Google itself moved on to "Flume" and later created "Dataflow" the precursor for Apache Beam. While Dataflow/Beam aren't execution engines for data processing themselves, they abstract away the language of expressing data computation from the engines themselves. At Google for example, a data processing job might be expressed using Beam on top of Flume for processing.
Outside of Google, most organizations with large distributed data processing problems moved on to Hadoop2 (YARN/MapReduce2) and later in present day to Apache Spark.
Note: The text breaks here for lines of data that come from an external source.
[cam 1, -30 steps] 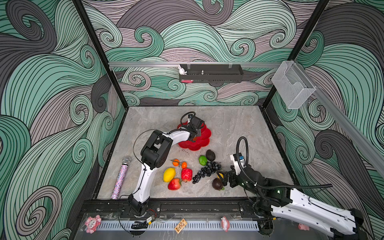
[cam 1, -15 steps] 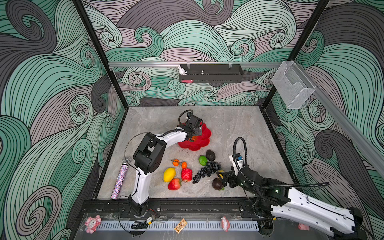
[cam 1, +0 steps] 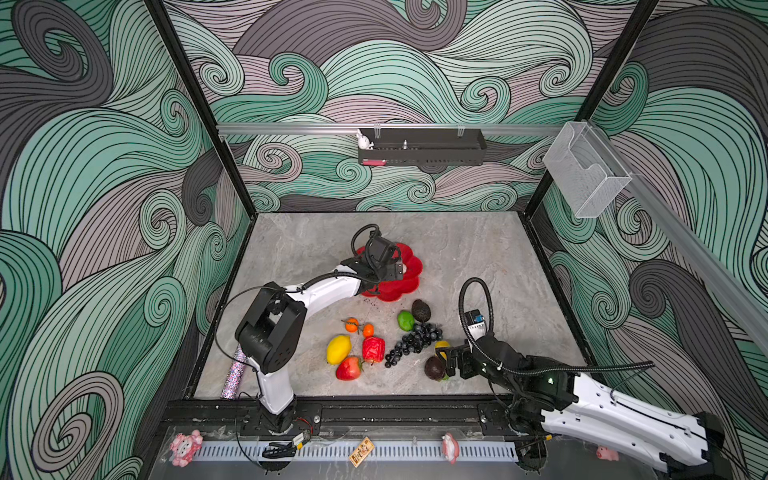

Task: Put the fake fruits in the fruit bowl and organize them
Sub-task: 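Open the left gripper to release the pear into the bowl, then withdraw the left gripper from the bowl toward the robot, then lower the right gripper onto the dark purple mangosteen and close on it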

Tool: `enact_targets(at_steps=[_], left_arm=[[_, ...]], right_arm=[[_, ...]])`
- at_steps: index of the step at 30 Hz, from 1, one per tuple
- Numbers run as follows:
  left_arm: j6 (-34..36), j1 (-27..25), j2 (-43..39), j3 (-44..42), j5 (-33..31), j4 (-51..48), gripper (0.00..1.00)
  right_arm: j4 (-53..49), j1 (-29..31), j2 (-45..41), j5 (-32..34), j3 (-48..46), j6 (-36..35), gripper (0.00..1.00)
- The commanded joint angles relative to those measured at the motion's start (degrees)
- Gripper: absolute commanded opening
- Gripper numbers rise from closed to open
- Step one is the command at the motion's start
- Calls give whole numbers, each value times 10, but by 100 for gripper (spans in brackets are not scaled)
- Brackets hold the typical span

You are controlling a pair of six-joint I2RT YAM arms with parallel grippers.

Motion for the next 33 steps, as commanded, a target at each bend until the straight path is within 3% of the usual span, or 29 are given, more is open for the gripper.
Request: enact_targets(at_steps=[1,8,18,23,33], left_arm=[[-35,-4,-65,-31,2,-44,96],[-94,-9,-208,-152,9,-99,94],[-106,-17,-377,-300,17,-114,94],[-108,-17,-405,-320,21,-117,94],[-103,-18,-408,-326,44,-109,94]], right_arm=[[-35,-2,11,-16,21,26,98],[-101,-1,29,-50,43,49,93],[-126,12,56,-116,33,90,88],[-66,14,112,-142,25,87,86],[-20,17,213,-126,47,60,78]])
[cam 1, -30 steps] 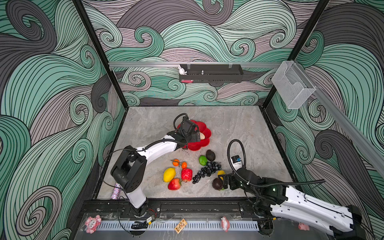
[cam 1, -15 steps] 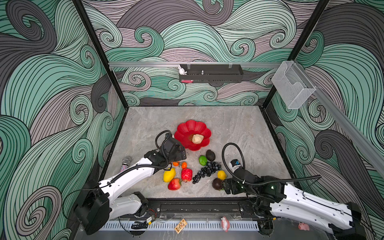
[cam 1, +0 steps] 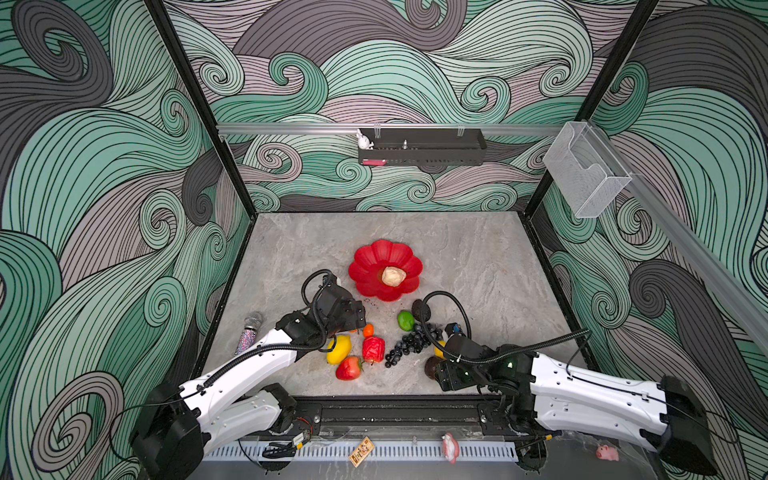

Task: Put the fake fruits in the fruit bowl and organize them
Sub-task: 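Lower the right gripper onto the dark purple mangosteen and close on it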

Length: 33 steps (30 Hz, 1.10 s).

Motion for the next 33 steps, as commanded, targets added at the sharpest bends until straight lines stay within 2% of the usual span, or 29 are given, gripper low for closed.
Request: enact_targets(at_steps=[1,10,20,29,33], left_arm=[[-5,-4,-5,-2,18,-2,94],[2,-10,9,8,46,-5,94],[4,-16,34,16,53,2,94],[5,-20,41,28,61,-9,94],[4,-22,37,31,73,-16,93]], right_arm=[[31,3,21,3,15,-15,78],[67,4,73,-8,24,-35,79],[94,11,54,-24,-10,-45,86],[117,12,97,-20,-4,-67,78],[124,13,101,-15,-4,-76,70]])
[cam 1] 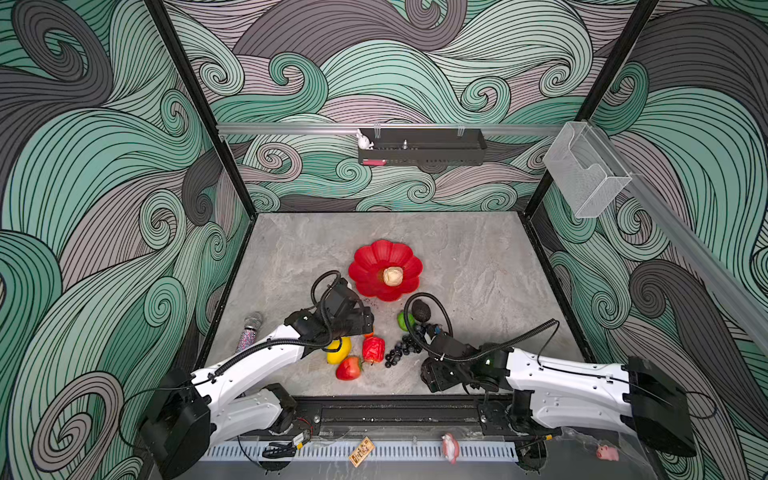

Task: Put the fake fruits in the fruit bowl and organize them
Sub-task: 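Lower the right gripper onto the dark purple mangosteen and close on it, then lift the mangosteen with the right gripper while the left gripper closes on it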

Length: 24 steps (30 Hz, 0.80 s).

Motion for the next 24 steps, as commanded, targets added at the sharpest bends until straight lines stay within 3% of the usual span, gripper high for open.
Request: enact_targets(at_steps=[1,6,15,24], left_arm=[[2,-4,-3,24,14,-20,93],[2,-5,-1,33,46,-21,93],[2,-7,-12,63,187,7,93],[0,-9,-40,79,235,11,91]], right_arm=[[9,3,2,8,0,-15,67],[7,4,-28,5,1,-38,58],[-6,4,-103,21,43,-147,56],[104,0,-5,-10,141,-256,56]])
When organizations say they are using "Databricks" they are using Apache Spark provided as a service, from a company started by the creators of Apache Spark, which happens to be Databricks.
Apache Beam is also used outside of Google on top of other data processing "engines" or runners for these jobs, such as Google's Cloud Dataflow service, Apache Flink, Apache Spark, etc.
To quote from there: "MapReduce and similar systems significantly ease the task of writing data-parallel code. However, many real-world computations require a pipeline of MapReduces, and programming and managing such pipelines can be difficult."
Aren't hash joins done in RDBMS just like a general application of map-reduce? In left joins The big table is hashed on the join key value and sent to N machines and the little table is just everywhere. IIUC this is how any OLAP/Bigdata frameworks think while doing massive joins or partitioning to reduce data later, they just have to deal with additional issues like locality of partition to computation target.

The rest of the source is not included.